In a couple of days, fewer than 100 people will determine whether the Seventh-day Adventist Church in North America will hold onto any of its tertiary educational institutions. The constituents of La Sierra University have been called to a special session this Thursday, February 21, where they will be asked to approve radical changes to La Sierra's bylaws that will loosen the University's connection to the Church. Under pressure from WASC, the Western Association of Schools and Colleges, a sub-committee of La Sierra's Board of Trustees has drafted proposed bylaw changes that dilute church representation on the Board of Trustees, weaken the position of the Board chair, and transfer most of the Board's governing power to the president of the University.
The proposed bylaw changes ensure that lay Trustees will always outnumber church official Trustees; in fact, the provision regarding Board quorums is amended so that there is no quorum unless lay Trustees outnumber church officials. The new bylaws would make the office of board chair an elected office, elected by the other board members, and would prevent the Pacific Union president from ever serving as chairman, or vice chair, of the Board of Trustees, assuming that he continues to serve as chairman of the PUC Board of Trustees. The proposed bylaws also strengthen the position of vice-chair and make that officially a lay position.
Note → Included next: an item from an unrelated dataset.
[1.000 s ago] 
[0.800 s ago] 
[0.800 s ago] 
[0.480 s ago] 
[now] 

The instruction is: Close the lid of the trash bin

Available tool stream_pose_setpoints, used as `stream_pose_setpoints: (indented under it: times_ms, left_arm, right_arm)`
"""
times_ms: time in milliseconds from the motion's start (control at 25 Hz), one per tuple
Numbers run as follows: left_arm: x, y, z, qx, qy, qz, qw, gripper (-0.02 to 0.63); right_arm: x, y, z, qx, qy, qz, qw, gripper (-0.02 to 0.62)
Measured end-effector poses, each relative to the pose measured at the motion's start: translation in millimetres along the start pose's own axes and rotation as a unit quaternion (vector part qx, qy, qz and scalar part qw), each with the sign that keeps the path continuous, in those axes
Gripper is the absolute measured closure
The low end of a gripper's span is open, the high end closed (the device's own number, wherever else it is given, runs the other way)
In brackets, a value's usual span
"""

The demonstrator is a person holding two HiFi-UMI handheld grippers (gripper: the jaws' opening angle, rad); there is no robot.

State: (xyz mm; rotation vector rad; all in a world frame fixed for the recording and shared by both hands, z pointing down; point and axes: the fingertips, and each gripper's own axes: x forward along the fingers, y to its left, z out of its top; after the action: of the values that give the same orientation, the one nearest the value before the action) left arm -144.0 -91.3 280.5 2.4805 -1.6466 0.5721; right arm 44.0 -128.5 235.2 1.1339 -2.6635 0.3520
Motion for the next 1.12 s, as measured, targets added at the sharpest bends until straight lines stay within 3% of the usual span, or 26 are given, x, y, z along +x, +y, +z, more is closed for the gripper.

These changes are in response to WASC's expressed desire for greater board autonomy, by which WASC means greater independence from the official Seventh-day Adventist Church. But all of our union-affiliated colleges' governing boards are set up exactly like La Sierra's: the union president is ex-officio chairman of the board, and all affiliated conference presidents are board members. No other secular accrediting organization has ever taken issue with this arrangement. But you can expect that, if La Sierra knuckles under to WASC's demands and approves these bylaw changes, all the other regional accrediting bodies will try to enforce similar demands of our other colleges. If sound educational policy demands an autonomous board in Southern California, then sound educational policy demands it in Northern California, Washington, Nebraska, Texas, Tennessee, Michigan, and Maryland, as well. Eventually, and sooner than you think, all of our Adventist tertiary educational institutions will be Adventist in “heritage” only; they will no longer be governed by officers of the Seventh-day Adventist Church.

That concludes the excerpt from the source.